> _PROMPT_
List all lines of the data containing the word "like".

> _PROVIDED INFORMATION_
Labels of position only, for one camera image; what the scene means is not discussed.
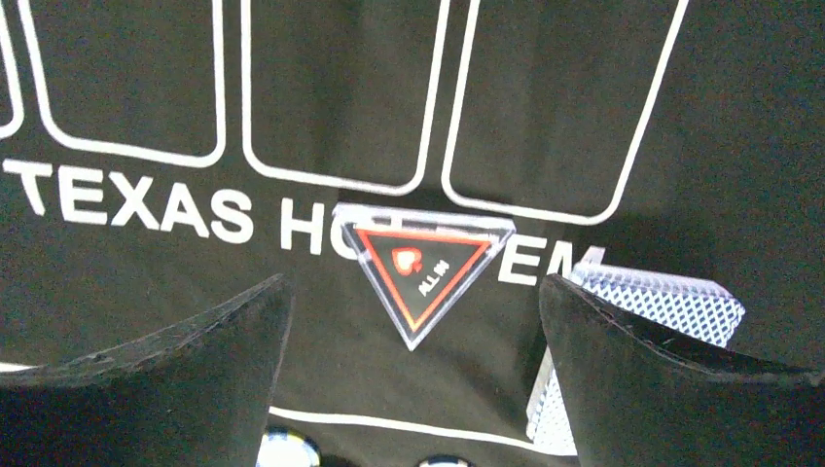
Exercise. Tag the right gripper clear left finger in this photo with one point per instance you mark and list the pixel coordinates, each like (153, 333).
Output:
(195, 393)

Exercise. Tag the right gripper clear right finger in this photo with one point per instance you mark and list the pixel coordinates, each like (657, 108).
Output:
(637, 393)

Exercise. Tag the green blue chip front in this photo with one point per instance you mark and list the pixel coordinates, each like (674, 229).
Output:
(285, 448)

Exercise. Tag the blue playing card deck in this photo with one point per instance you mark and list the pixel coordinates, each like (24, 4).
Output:
(696, 307)

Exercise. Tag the grey white chip front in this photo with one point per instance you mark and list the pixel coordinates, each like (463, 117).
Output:
(444, 460)

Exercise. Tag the triangular all-in marker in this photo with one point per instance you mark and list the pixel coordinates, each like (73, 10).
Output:
(420, 262)

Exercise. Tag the black poker table mat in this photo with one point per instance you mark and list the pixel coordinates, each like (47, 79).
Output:
(159, 157)

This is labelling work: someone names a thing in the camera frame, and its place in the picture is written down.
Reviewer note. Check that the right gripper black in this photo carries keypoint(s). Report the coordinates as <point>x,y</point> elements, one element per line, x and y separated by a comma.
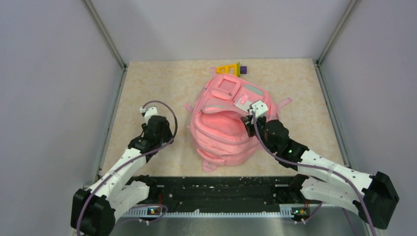
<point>248,120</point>

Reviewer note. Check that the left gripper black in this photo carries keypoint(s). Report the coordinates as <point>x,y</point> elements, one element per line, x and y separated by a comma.
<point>167,134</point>

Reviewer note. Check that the pink student backpack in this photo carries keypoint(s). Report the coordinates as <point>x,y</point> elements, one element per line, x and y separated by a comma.
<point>219,135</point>

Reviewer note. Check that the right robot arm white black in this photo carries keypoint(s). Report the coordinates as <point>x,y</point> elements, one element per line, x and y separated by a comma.
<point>372,197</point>

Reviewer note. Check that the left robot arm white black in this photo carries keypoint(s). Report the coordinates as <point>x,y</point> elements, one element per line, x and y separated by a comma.
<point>96,210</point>

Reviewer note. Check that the yellow triangle toy purple cap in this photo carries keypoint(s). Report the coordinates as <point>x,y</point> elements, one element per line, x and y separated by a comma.
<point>236,69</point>

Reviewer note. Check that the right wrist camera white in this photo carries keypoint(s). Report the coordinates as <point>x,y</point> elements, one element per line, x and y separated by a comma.
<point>258,109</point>

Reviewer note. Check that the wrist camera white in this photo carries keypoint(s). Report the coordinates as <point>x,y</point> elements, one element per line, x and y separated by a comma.
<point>147,113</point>
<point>258,109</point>

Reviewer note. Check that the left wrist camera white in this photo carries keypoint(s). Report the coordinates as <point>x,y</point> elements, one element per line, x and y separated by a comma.
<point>147,113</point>

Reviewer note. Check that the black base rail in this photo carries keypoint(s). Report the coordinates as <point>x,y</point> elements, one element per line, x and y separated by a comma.
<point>221,194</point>

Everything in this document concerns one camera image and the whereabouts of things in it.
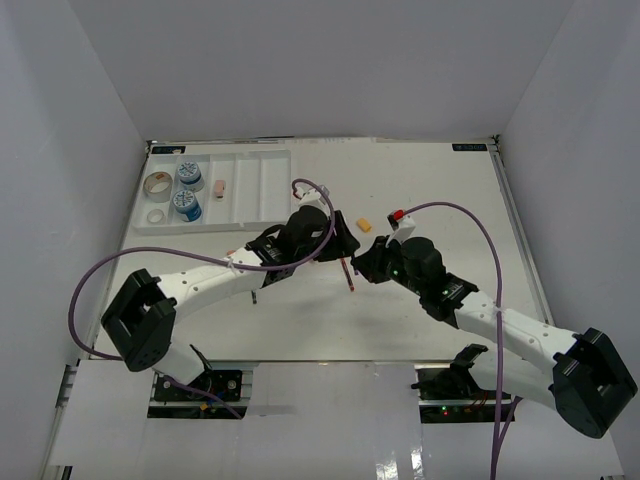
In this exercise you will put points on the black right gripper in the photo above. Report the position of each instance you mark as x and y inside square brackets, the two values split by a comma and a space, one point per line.
[371, 263]

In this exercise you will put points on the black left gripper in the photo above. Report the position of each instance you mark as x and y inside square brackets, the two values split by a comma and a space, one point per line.
[341, 245]

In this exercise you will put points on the red gel pen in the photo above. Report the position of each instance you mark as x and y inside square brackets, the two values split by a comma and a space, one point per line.
[347, 275]

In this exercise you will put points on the blue slime jar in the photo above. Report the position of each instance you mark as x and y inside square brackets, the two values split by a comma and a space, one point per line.
[190, 176]
[186, 205]

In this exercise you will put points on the small clear tape roll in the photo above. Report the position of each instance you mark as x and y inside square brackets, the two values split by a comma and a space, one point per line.
[156, 217]

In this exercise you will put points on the large clear tape roll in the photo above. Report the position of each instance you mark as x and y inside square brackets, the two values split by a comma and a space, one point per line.
[157, 187]

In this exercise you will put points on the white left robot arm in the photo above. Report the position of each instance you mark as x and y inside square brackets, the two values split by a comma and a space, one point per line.
[140, 319]

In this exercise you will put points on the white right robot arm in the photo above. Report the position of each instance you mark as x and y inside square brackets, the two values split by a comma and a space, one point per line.
[579, 375]

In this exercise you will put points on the yellow cap near tape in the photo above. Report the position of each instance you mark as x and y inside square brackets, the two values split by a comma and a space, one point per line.
[364, 225]

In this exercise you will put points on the white compartment tray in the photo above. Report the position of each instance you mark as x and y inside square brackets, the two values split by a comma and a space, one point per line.
[258, 189]

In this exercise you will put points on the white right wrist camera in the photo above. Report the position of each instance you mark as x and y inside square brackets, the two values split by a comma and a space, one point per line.
[402, 227]

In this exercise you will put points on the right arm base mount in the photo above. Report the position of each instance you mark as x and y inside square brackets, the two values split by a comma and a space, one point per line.
[449, 394]

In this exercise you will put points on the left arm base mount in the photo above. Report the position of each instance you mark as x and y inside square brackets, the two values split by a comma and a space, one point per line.
[225, 384]

> _EXERCISE SOLUTION_
Exercise. Tag the right gripper clear left finger in this photo with one point per instance you mark and list the pixel coordinates, each like (153, 333).
Exercise. Tag the right gripper clear right finger in this photo with one point per instance you mark and list the pixel coordinates, each like (657, 108).
Exercise. Tag the green blue chip front in this photo with one point per instance you mark and list the pixel coordinates, each like (674, 229).
Exercise. Tag the blue playing card deck in this photo with one point per instance you mark and list the pixel coordinates, each like (24, 4).
Exercise. Tag the grey white chip front in this photo with one point per instance you mark and list the pixel coordinates, each like (463, 117).
Exercise. Tag the triangular all-in marker in this photo with one point per instance you mark and list the pixel coordinates, each like (73, 10).
Exercise. Tag the black poker table mat in this photo with one point per instance you mark and list the pixel coordinates, each like (47, 79).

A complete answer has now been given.